## Exercise description
Where the line with "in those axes" appears below, start writing out lines exactly, and finish with the line with "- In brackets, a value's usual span", which is included; write out nothing else.

## Data supplied
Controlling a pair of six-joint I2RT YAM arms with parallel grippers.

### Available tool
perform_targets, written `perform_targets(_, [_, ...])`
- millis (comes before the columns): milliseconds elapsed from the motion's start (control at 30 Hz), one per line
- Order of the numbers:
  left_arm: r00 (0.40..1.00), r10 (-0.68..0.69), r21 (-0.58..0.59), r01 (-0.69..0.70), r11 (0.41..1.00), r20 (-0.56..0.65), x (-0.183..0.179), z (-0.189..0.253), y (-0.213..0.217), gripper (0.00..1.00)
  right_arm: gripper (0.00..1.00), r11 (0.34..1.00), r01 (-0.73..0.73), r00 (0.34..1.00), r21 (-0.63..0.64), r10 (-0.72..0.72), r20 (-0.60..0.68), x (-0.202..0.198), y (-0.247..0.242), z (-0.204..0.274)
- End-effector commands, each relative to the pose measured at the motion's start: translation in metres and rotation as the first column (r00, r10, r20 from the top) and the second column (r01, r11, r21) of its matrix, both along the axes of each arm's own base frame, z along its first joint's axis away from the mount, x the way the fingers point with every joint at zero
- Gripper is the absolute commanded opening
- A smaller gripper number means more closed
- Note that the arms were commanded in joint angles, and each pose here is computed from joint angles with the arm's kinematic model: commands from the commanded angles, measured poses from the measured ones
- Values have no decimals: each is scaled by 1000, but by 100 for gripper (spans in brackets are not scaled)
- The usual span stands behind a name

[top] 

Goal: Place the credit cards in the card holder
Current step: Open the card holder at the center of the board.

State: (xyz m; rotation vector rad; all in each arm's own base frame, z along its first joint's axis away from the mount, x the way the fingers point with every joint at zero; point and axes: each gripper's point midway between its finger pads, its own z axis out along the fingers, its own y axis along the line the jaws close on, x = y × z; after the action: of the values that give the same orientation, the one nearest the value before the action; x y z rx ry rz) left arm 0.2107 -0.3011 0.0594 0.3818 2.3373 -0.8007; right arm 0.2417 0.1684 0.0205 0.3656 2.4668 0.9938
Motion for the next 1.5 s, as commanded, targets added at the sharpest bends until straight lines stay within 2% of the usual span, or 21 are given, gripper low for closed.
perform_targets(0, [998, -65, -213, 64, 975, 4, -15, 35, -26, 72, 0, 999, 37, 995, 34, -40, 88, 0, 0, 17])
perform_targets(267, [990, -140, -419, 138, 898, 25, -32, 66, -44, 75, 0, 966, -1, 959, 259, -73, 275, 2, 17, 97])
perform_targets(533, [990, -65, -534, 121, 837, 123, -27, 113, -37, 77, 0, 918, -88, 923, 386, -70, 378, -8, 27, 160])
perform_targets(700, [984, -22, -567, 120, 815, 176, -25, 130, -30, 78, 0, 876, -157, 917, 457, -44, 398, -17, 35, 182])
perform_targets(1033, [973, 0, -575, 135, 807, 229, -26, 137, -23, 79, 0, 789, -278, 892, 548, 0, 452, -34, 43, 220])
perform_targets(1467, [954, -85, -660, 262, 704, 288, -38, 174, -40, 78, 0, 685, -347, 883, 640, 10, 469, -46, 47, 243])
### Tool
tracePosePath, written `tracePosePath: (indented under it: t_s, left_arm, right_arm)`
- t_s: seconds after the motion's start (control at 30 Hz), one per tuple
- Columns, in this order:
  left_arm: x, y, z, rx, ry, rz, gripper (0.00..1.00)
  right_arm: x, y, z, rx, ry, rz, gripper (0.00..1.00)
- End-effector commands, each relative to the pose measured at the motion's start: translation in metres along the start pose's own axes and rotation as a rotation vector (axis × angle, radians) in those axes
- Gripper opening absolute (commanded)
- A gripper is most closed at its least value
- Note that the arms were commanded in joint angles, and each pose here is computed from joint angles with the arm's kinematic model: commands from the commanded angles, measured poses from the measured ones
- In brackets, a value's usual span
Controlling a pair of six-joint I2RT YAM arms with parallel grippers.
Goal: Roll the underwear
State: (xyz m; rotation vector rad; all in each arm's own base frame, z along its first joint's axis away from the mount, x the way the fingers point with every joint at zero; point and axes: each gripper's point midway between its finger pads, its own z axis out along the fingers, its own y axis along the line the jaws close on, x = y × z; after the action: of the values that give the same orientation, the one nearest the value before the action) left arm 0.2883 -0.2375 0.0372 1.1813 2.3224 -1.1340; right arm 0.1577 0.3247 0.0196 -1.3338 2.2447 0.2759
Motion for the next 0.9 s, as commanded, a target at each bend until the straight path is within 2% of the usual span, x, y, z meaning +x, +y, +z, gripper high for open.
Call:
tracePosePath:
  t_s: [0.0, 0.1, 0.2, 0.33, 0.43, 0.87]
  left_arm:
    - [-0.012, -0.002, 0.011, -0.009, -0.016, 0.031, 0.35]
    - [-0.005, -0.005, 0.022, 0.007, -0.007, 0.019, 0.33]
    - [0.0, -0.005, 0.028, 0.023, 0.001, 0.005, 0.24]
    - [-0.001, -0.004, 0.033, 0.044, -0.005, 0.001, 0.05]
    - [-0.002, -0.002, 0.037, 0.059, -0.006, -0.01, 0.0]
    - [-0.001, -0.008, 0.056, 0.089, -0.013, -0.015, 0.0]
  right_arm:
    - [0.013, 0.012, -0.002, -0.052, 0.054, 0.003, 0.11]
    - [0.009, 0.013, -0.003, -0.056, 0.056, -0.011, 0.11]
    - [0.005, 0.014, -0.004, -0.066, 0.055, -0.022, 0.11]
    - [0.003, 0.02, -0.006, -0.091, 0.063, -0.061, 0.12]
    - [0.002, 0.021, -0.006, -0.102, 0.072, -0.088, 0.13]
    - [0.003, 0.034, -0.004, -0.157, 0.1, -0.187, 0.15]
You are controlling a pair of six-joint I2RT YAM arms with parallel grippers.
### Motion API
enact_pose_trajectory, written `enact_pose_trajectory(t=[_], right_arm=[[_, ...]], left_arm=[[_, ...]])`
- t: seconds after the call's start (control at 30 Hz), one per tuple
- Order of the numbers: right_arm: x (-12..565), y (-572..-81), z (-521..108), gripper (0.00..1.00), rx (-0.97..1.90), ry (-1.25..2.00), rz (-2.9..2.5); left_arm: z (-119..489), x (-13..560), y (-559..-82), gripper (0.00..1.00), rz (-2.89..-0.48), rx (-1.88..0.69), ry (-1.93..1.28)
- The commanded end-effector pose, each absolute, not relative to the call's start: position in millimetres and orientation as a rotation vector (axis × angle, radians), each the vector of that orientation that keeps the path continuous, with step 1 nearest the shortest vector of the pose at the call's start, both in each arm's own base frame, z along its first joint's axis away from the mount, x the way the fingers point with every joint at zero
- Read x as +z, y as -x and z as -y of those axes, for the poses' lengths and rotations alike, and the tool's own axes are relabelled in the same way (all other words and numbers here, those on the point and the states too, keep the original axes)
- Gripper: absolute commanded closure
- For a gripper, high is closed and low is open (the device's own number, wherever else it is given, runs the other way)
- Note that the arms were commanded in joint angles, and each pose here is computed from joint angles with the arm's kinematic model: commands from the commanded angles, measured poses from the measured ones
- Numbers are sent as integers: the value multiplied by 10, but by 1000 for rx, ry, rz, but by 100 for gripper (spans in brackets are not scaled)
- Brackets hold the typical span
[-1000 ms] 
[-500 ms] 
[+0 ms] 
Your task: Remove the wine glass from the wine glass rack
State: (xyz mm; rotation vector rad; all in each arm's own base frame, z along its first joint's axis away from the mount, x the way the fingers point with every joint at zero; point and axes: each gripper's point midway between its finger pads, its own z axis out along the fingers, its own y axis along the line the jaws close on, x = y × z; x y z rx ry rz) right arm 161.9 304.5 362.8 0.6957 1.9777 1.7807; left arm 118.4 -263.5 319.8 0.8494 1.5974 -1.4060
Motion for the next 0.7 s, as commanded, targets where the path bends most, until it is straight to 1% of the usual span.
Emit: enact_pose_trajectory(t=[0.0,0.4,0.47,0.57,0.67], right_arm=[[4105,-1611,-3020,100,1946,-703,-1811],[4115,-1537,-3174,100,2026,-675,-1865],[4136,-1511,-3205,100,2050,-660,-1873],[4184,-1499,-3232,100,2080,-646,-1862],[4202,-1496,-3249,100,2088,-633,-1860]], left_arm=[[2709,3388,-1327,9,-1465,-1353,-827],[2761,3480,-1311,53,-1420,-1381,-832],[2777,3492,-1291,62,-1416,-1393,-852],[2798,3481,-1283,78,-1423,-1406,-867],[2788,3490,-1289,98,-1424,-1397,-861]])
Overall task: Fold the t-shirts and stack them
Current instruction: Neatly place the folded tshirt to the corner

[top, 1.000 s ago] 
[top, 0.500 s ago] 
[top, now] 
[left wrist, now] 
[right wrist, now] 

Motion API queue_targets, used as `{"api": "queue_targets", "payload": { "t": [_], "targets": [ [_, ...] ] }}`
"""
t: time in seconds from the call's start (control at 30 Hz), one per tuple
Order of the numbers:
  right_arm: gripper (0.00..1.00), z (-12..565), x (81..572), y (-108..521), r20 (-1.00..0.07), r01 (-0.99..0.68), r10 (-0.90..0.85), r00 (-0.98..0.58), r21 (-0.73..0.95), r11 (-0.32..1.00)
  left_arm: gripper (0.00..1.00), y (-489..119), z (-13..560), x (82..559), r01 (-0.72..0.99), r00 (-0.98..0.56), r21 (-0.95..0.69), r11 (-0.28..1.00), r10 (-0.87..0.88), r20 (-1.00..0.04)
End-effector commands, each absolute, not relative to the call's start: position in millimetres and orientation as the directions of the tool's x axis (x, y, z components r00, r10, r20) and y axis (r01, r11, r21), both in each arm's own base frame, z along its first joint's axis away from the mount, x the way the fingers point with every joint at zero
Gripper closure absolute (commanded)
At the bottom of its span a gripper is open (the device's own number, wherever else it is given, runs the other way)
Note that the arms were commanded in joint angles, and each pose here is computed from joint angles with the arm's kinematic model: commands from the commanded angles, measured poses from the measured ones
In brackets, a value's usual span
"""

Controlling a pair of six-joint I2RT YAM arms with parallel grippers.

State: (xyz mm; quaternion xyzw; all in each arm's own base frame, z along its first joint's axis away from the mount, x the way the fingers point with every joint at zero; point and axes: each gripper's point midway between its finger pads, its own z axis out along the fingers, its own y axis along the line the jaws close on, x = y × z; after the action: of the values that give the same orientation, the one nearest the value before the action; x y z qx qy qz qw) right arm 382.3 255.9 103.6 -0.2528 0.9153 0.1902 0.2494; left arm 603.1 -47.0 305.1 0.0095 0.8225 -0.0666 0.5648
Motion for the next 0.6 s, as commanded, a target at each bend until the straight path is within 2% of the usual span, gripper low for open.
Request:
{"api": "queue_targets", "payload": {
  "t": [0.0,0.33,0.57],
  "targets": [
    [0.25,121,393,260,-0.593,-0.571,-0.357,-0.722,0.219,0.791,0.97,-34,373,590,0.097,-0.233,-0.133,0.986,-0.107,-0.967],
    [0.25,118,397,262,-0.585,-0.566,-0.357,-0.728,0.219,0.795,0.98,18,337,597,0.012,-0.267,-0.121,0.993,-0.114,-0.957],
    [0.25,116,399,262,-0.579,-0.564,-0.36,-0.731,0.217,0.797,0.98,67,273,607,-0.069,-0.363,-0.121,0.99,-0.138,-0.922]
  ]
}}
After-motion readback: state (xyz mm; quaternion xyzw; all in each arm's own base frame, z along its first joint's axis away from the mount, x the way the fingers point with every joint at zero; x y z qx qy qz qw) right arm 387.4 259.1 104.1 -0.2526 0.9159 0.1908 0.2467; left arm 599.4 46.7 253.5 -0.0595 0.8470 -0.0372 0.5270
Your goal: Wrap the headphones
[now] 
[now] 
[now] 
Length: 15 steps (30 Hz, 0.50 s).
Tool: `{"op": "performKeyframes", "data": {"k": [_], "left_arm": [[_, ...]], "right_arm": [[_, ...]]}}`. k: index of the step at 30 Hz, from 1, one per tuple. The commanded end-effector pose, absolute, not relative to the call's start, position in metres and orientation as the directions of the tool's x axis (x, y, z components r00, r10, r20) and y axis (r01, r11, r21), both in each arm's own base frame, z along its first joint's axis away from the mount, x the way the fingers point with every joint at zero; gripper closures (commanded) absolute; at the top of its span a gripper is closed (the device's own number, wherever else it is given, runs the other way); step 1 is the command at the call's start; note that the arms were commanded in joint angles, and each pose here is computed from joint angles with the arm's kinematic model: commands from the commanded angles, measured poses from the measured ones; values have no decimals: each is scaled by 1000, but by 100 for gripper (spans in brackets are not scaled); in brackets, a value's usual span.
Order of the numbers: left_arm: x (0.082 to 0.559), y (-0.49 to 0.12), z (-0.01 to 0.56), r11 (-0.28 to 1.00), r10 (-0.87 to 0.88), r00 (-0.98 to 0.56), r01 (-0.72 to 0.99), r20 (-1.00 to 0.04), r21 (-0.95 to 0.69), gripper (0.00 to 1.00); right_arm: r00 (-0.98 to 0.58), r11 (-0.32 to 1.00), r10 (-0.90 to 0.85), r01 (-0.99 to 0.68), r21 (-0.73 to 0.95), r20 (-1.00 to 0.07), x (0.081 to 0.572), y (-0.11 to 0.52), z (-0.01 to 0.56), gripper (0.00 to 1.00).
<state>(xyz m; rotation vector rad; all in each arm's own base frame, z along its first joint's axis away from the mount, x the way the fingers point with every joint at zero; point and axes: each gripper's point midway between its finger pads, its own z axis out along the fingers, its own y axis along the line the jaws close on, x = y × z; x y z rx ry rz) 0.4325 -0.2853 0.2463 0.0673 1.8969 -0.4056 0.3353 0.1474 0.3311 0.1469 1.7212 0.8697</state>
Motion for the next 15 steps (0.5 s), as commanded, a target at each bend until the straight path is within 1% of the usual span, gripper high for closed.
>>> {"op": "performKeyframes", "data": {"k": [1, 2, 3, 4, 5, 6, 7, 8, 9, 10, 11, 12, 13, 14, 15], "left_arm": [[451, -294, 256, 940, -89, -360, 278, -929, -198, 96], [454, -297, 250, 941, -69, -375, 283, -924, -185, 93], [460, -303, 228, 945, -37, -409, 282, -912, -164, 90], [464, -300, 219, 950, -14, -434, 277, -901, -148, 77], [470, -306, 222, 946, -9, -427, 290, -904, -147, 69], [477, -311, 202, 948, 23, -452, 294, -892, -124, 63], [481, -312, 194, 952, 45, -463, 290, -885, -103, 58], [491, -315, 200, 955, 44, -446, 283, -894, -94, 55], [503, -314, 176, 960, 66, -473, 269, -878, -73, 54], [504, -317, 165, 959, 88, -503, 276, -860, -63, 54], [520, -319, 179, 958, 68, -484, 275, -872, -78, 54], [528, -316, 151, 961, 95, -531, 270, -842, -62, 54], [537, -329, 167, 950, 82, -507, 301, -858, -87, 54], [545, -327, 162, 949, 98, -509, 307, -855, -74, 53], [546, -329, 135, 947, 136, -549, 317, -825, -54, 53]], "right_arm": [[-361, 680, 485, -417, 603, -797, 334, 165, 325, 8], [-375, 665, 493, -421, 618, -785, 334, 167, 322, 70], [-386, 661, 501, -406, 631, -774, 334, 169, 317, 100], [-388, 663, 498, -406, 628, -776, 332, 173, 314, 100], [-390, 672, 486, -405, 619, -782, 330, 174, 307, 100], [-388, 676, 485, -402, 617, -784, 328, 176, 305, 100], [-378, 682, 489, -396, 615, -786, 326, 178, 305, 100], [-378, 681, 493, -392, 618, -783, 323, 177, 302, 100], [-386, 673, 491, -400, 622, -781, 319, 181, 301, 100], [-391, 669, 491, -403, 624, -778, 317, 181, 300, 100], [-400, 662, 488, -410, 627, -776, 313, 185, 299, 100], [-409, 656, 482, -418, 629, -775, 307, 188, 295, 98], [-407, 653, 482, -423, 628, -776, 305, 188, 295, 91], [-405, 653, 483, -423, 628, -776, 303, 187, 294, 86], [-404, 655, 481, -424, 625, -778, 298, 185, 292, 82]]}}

## Problem solution
- End-effector commands, each relative to the pose measured at the motion's start: translation in metres along the start pose's own axes and rotation as a rotation vector (axis × angle, radians) in those axes
- Gripper opening absolute (commanded)
- A gripper is most closed at its least value
- Note that the arms were commanded in joint angles, and each pose here is computed from joint angles with the arm's kinematic model: commands from the commanded angles, measured poses from the measured ones
- In brackets, a value's usual span

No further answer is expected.